From the Feb. 22, 2002 Gazette.
A life well lived produces a contentment that over years seeps into the bones and becomes a perceivable calm, a clarity and assurance that — as Della Hardman reminisces — you can feel. With a soft smile so natural and relaxed as to appear fixed, she says, “So many people talk about what they want to do, or complain about what they didn’t do. But I was just fortunate to have a supportive family who encouraged me to do things I needed to do.”
She remembers a particular lecture she gave on Greek art. “And I went home that night and told my husband [Francis Taylor], ‘I’m going to have to go abroad and see these places that I’ve studied. Now what are we going to do about that?’ And he said, ‘Well, make some arrangements.’ Can you believe that?”
A perpetual student and a world traveler whose answering machine instructs callers to “savor the moment,” Mrs. Hardman admits to no regrets. About to celebrate her 80th birthday in May, she says, “I look back on all of that and I’m so glad when I was younger and people were saying to me, ‘There she goes again, she’s taking off and leaving her family,’ I’m so glad I didn’t let that affect me. Because I would have been so filled with regret had I done that.”

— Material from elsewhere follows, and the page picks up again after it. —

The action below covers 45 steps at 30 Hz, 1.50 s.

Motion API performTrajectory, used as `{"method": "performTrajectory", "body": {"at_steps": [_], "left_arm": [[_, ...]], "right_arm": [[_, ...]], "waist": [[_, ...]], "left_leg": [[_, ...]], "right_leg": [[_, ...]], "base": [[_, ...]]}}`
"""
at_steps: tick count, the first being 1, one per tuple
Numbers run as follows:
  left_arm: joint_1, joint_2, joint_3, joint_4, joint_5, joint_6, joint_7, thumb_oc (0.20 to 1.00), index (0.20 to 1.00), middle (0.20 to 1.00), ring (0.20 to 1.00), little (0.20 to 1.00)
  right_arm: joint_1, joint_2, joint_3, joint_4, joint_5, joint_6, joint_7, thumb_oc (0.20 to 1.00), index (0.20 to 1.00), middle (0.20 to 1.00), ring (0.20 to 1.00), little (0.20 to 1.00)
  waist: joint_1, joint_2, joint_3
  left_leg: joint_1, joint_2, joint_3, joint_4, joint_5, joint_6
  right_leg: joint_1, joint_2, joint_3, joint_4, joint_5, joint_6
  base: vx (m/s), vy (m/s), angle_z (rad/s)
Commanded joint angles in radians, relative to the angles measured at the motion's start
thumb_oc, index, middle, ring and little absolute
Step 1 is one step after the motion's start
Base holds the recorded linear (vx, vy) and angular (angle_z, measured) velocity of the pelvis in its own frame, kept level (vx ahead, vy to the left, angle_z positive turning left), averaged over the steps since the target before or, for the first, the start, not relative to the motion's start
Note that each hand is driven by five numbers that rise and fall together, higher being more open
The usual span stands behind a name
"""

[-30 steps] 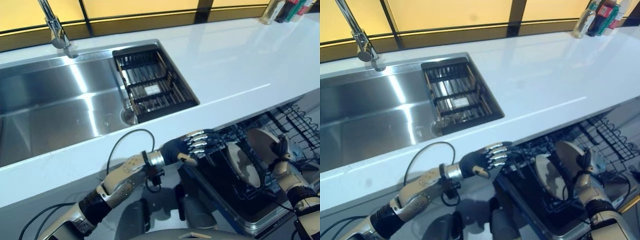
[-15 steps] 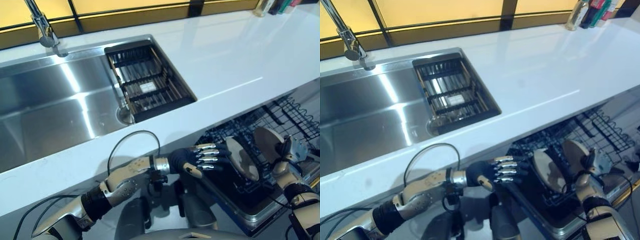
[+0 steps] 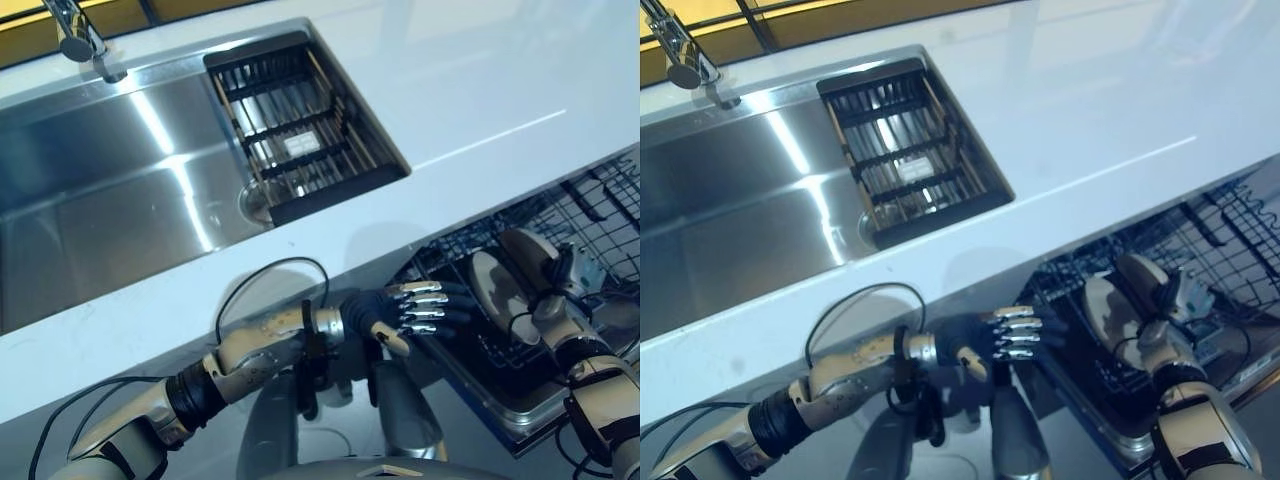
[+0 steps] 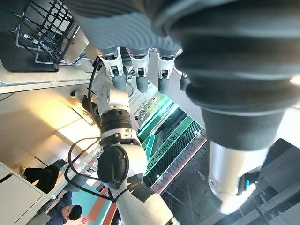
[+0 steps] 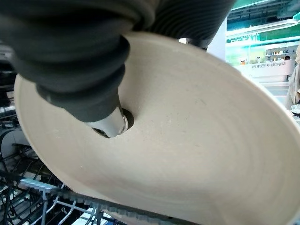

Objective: Pick up plates and place into dishwasher.

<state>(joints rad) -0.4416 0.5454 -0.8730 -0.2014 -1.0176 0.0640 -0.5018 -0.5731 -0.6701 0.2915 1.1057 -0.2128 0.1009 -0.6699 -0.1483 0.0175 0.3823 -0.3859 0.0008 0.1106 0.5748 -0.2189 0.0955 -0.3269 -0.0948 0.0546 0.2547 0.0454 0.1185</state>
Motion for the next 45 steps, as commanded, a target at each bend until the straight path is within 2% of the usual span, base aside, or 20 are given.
{"method": "performTrajectory", "body": {"at_steps": [1,5,6,7,13,17,21,28,33,37,41,42,45], "left_arm": [[-0.005,0.021,0.048,-0.077,-0.051,-0.085,-0.026,1.0,1.0,1.0,1.0,1.0],[-0.005,0.02,0.039,-0.073,-0.042,-0.103,-0.026,1.0,1.0,1.0,1.0,1.0],[-0.004,0.021,0.037,-0.073,-0.041,-0.106,-0.026,1.0,1.0,1.0,1.0,1.0],[-0.005,0.022,0.035,-0.071,-0.036,-0.116,-0.024,1.0,1.0,1.0,1.0,1.0],[-0.009,0.03,0.031,-0.062,-0.036,-0.138,-0.015,1.0,1.0,1.0,1.0,1.0],[0.008,0.028,0.035,-0.06,-0.018,-0.14,-0.02,1.0,1.0,1.0,1.0,1.0],[0.051,0.033,0.058,-0.063,-0.015,-0.14,-0.01,1.0,1.0,1.0,1.0,1.0],[0.179,0.016,0.126,-0.025,0.001,-0.146,-0.017,1.0,1.0,1.0,1.0,1.0],[0.265,-0.011,0.182,0.014,0.019,-0.145,-0.024,1.0,1.0,1.0,1.0,1.0],[0.302,-0.047,0.234,0.064,0.034,-0.129,0.008,1.0,1.0,1.0,1.0,1.0],[0.321,-0.105,0.304,0.191,0.08,-0.129,0.051,1.0,1.0,1.0,1.0,1.0],[0.318,-0.132,0.333,0.264,0.094,-0.129,0.033,1.0,1.0,1.0,1.0,1.0],[0.324,-0.173,0.381,0.347,0.106,-0.086,-0.008,1.0,1.0,1.0,1.0,1.0]], "right_arm": [[-0.066,-0.088,0.035,0.009,0.047,-0.005,-0.051,0.2,0.2,0.2,0.2,0.2],[-0.072,-0.094,0.037,0.011,0.053,-0.008,-0.033,0.2,0.2,0.2,0.2,0.2],[-0.072,-0.094,0.038,0.013,0.058,-0.008,-0.033,0.369,0.369,0.369,0.369,0.369],[-0.071,-0.092,0.038,0.016,0.064,0.001,-0.036,1.0,1.0,1.0,1.0,1.0],[-0.087,-0.107,0.036,0.035,0.084,0.014,-0.036,1.0,1.0,1.0,1.0,1.0],[-0.083,-0.114,0.023,0.034,0.102,-0.004,-0.046,1.0,1.0,1.0,1.0,1.0],[-0.027,-0.118,-0.026,-0.011,0.157,-0.115,-0.066,1.0,1.0,1.0,1.0,1.0],[0.214,-0.102,-0.184,-0.248,0.213,-0.234,-0.079,1.0,1.0,1.0,1.0,1.0],[0.348,-0.074,-0.275,-0.359,0.251,-0.266,0.003,1.0,1.0,1.0,1.0,1.0],[0.427,-0.043,-0.328,-0.462,0.333,-0.289,0.156,1.0,1.0,1.0,1.0,1.0],[0.5,0.008,-0.382,-0.593,0.461,-0.351,0.268,1.0,1.0,1.0,1.0,1.0],[0.522,0.047,-0.414,-0.624,0.512,-0.379,0.283,1.0,1.0,1.0,1.0,1.0],[0.555,0.108,-0.474,-0.654,0.579,-0.397,0.321,1.0,1.0,1.0,1.0,1.0]], "waist": [[0.022,0.033,-0.019],[0.022,0.033,-0.018],[0.023,0.032,-0.018],[0.024,0.032,-0.017],[0.028,0.032,-0.017],[0.03,0.03,-0.024],[0.024,0.022,-0.048],[0.004,-0.007,-0.131],[-0.009,-0.028,-0.203],[-0.023,-0.043,-0.24],[-0.048,-0.056,-0.269],[-0.06,-0.062,-0.281],[-0.078,-0.066,-0.292]], "left_leg": [[0.0,0.045,-0.001,-0.08,0.061,-0.032],[0.001,0.037,-0.007,-0.093,0.065,-0.029],[0.002,0.036,-0.01,-0.095,0.066,-0.029],[0.003,0.034,-0.013,-0.101,0.067,-0.028],[0.013,0.031,-0.014,-0.119,0.071,-0.026],[0.027,0.04,-0.007,-0.127,0.07,-0.028],[0.061,0.049,0.005,-0.144,0.067,-0.028],[0.161,0.052,0.025,-0.208,0.061,-0.026],[0.253,0.05,0.037,-0.275,0.06,-0.024],[0.32,0.049,0.047,-0.329,0.062,-0.026],[0.374,0.053,0.072,-0.367,0.065,-0.031],[0.385,0.056,0.087,-0.37,0.061,-0.033],[0.4,0.059,0.105,-0.37,0.052,-0.032]], "right_leg": [[0.004,-0.033,0.022,0.026,0.064,-0.009],[-0.002,-0.032,0.022,0.029,0.06,-0.01],[-0.003,-0.032,0.023,0.03,0.059,-0.011],[-0.005,-0.031,0.023,0.032,0.057,-0.012],[0.001,-0.026,0.022,0.026,0.053,-0.014],[0.02,-0.027,0.013,0.011,0.051,-0.014],[0.052,-0.022,0.014,-0.007,0.046,-0.011],[0.13,-0.013,0.02,-0.047,0.031,0.004],[0.19,0.004,0.03,-0.081,0.018,0.014],[0.229,0.016,0.037,-0.103,0.011,0.016],[0.248,0.031,0.044,-0.114,0.005,0.009],[0.247,0.034,0.045,-0.114,0.003,0.008],[0.24,0.04,0.052,-0.107,0.003,0.006]], "base": [[0.0,0.0,0.0],[0.0,0.0,0.0],[0.0,0.0,0.0],[0.0,0.0,0.0],[-0.02,0.016,-0.03],[0.0,0.0,0.0],[0.04,0.016,-0.02],[0.11,0.047,-0.06],[0.12,0.056,-0.1],[0.07,0.067,-0.14],[0.03,0.071,-0.15],[0.02,0.029,-0.1],[0.01,0.011,-0.04]]}}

With a master’s degree in art education from Boston University and schools not hiring, she remembers thinking, “Now what am I going to do? Here I am with this degree, my children were taken care of, I had a wonderful housekeeper, and so I said, well, maybe I can get a job at Harvard.” She worked at Harvard’s Fogg Art Museum for a year before eventually returning to teach in West Virginia.
“My approach was trying to teach people to see,” she recalls. Hers is a warm, deep voice; she speaks with smoothly constructed sentences in easy cadence. “I can remember trying to make them aware of the world in which they lived. Instead of looking through things, to really try and get some sense of the things they were looking at and were associated with that were part of their lives.”

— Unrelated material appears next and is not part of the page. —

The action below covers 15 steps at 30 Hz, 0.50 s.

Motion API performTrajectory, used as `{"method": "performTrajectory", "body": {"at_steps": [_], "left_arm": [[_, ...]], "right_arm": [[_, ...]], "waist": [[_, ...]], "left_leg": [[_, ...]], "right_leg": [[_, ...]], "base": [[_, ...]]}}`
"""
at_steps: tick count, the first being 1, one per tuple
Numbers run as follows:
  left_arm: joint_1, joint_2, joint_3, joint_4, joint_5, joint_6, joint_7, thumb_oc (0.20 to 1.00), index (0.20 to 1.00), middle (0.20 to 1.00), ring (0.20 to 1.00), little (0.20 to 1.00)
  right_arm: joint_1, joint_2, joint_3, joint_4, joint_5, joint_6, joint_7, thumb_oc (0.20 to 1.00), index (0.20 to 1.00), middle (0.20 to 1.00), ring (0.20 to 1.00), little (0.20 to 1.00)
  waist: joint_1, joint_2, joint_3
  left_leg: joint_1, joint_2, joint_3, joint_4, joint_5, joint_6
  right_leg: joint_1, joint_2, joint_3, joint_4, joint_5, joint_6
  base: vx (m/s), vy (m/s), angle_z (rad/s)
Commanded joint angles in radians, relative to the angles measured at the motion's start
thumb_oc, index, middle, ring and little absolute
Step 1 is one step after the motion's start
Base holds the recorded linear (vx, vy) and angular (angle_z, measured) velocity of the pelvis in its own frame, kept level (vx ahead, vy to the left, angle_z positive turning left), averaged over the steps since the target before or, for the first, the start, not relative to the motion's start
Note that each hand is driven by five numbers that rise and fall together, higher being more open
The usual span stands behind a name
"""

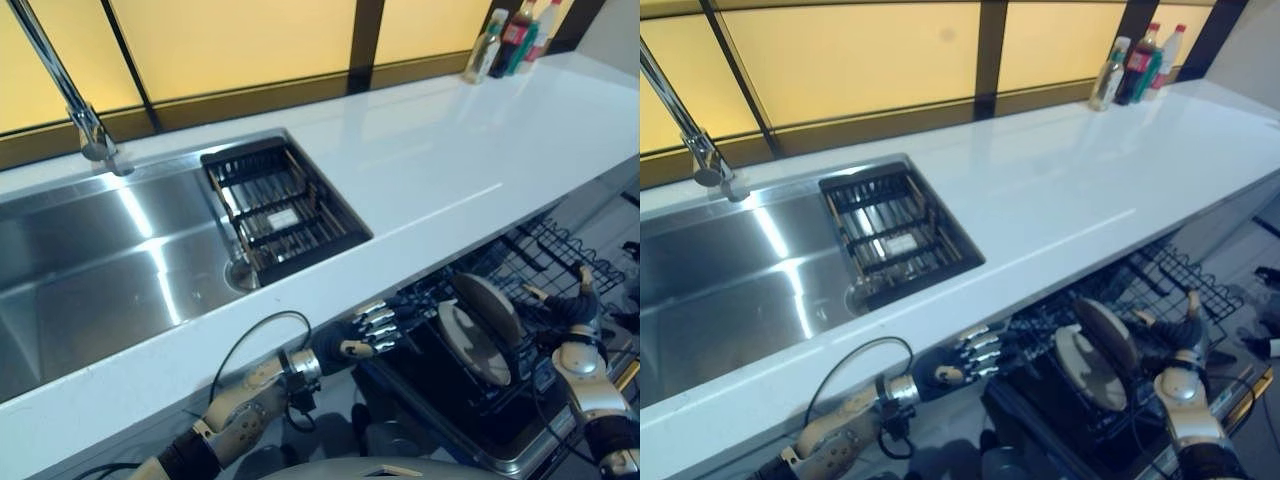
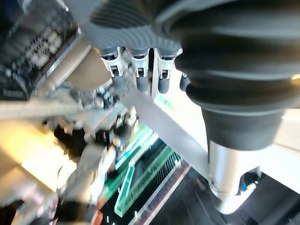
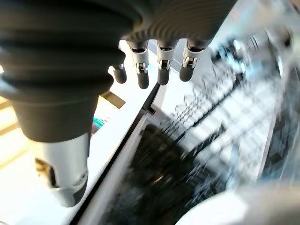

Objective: Pick up plates and place into dishwasher.

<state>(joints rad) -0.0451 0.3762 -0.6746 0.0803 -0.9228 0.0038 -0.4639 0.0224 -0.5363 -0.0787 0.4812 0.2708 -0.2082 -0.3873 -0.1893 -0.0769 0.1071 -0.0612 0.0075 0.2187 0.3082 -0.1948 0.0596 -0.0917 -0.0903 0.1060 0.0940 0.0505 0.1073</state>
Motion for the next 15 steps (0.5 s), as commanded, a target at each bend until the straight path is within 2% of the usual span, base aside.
{"method": "performTrajectory", "body": {"at_steps": [1,2,5,7,15], "left_arm": [[-0.066,-0.008,0.188,0.073,0.013,-0.016,-0.061,1.0,1.0,1.0,1.0,1.0],[-0.061,-0.01,0.191,0.077,0.012,-0.009,-0.074,1.0,1.0,1.0,1.0,1.0],[-0.028,-0.003,0.174,0.068,-0.029,0.037,-0.203,1.0,1.0,1.0,1.0,1.0],[-0.013,0.006,0.152,0.045,-0.067,0.042,-0.268,1.0,1.0,1.0,1.0,1.0],[-0.045,-0.03,0.041,0.004,-0.207,0.096,-0.28,1.0,1.0,1.0,1.0,1.0]], "right_arm": [[-0.036,-0.017,-0.113,-0.024,0.091,-0.09,0.039,1.0,1.0,1.0,1.0,1.0],[-0.036,-0.014,-0.117,-0.019,0.083,-0.089,0.034,1.0,1.0,1.0,1.0,1.0],[-0.045,-0.014,-0.122,0.006,0.081,-0.066,0.0,1.0,1.0,1.0,1.0,1.0],[-0.055,-0.021,-0.127,0.024,0.092,-0.061,-0.001,1.0,1.0,1.0,1.0,1.0],[-0.117,-0.044,-0.084,0.103,0.104,-0.03,-0.018,1.0,1.0,1.0,1.0,1.0]], "waist": [[-0.038,0.029,-0.018],[-0.037,0.031,-0.019],[-0.03,0.042,-0.02],[-0.029,0.05,-0.018],[-0.043,0.061,-0.022]], "left_leg": [[0.077,0.052,-0.003,-0.102,0.026,0.005],[0.079,0.051,-0.004,-0.103,0.026,0.006],[0.087,0.048,-0.016,-0.12,0.036,0.002],[0.091,0.048,-0.018,-0.128,0.041,-0.001],[0.105,0.045,0.003,-0.159,0.041,0.002]], "right_leg": [[0.005,0.037,0.002,0.055,-0.004,0.015],[0.005,0.038,0.003,0.056,-0.005,0.014],[0.014,0.042,0.006,0.051,-0.006,0.01],[0.013,0.041,0.006,0.054,-0.009,0.01],[-0.008,0.037,0.016,0.063,-0.009,0.019]], "base": [[0.0,0.0,0.0],[0.0,0.017,-0.09],[-0.01,0.027,-0.14],[-0.04,0.051,-0.07],[-0.04,0.042,0.0]]}}
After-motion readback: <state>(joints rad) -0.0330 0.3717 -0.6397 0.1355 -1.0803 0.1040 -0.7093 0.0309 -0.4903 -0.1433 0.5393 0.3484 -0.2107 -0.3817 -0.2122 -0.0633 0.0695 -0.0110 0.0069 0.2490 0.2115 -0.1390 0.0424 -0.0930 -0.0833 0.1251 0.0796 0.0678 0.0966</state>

Mrs. Hardman easily recalls the names, dates and anecdotal particulars in her vita as she sits at the dining room table in her warmly cluttered Oak Bluffs home. “I outgrew this house the day I moved in,” she comments. Although informal, surrounded by her memorabilia, books, photo albums, a pile of mail that has collected while she was in Florida and all manner of frog-shaped knickknacks, there remains an elegance about her, a dignified bearing that adds weight to her descriptions of the serendipity of people and places in her life.
“I think there are only one or two degrees of separation — not six.” The West Virginia native laughs lightly and lets flow a personal directory of friends and friends of friends, networks often beginning with colleagues and art students from Ohio to the Vineyard, West Virginia to Boston, Florida to Washington, D.C., and spiraling on to include celebrities in government, the arts and academia.
It has been well noted that Mrs. Hardman, who for 30 years taught art at West Virginia State College, earned her doctorate from Kent State University when she was 72, and has a collection of tributes including the Humanitarian Award from the Vineyard NAACP and Inspirational Woman award from the Zonta Club of Martha’s Vineyard.
“When I retired I could have stayed in West Virginia, or gone wherever, somewhere, anywhere, but I chose to come here,” she says. “And I didn’t plan to come and sit. I planned to be involved, wherever I am, that’s the way I like it. Life is interesting.”
Distinction seems her heritage. Her father, who dropped out of school in fourth grade, played bass violin for Boston’s Victorian Orchestra before returning to Charleston to become a successful real estate broker. When her mother, a class of 1920 graduate of Ohio University, died in childbirth, her Aunt Della, a teacher, moved in to help raise her. It was Aunt Della who first brought the little girl to the Vineyard. Mrs. Hardman remembers when paddle boats filled the harbor and her father, during his brief visits, would sit on a porch in the Highlands with Eben Davis Bodfish and talk real estate.
With generous detail and patience, Mrs. Hardman carefully outlines her chronology. Seven years after the death of her husband and high school sweetheart; Francis Taylor, she called her other former high school beau, Leon Hardman, to escort her to a 40th Boston University reunion. “And do you know what his comment was? He said, ‘Della, I don’t know any of those people.’ And I said, ‘After 40 years, how many of them do you think I can remember?’” They married in 1987, but Leon Hardman died eight years later; the same year, she suffered a major heart attack.
“I hear people complain, but I don’t have time to do that. Sitting around complaining about it doesn’t do anything about it.” She speaks with conviction. “What can I do to make things a little bit better? Not so much for me, but for anybody’s life. I try to make every day count, savor the moment, that’s my mantra. Make every minute count, because you’re not promised anything.”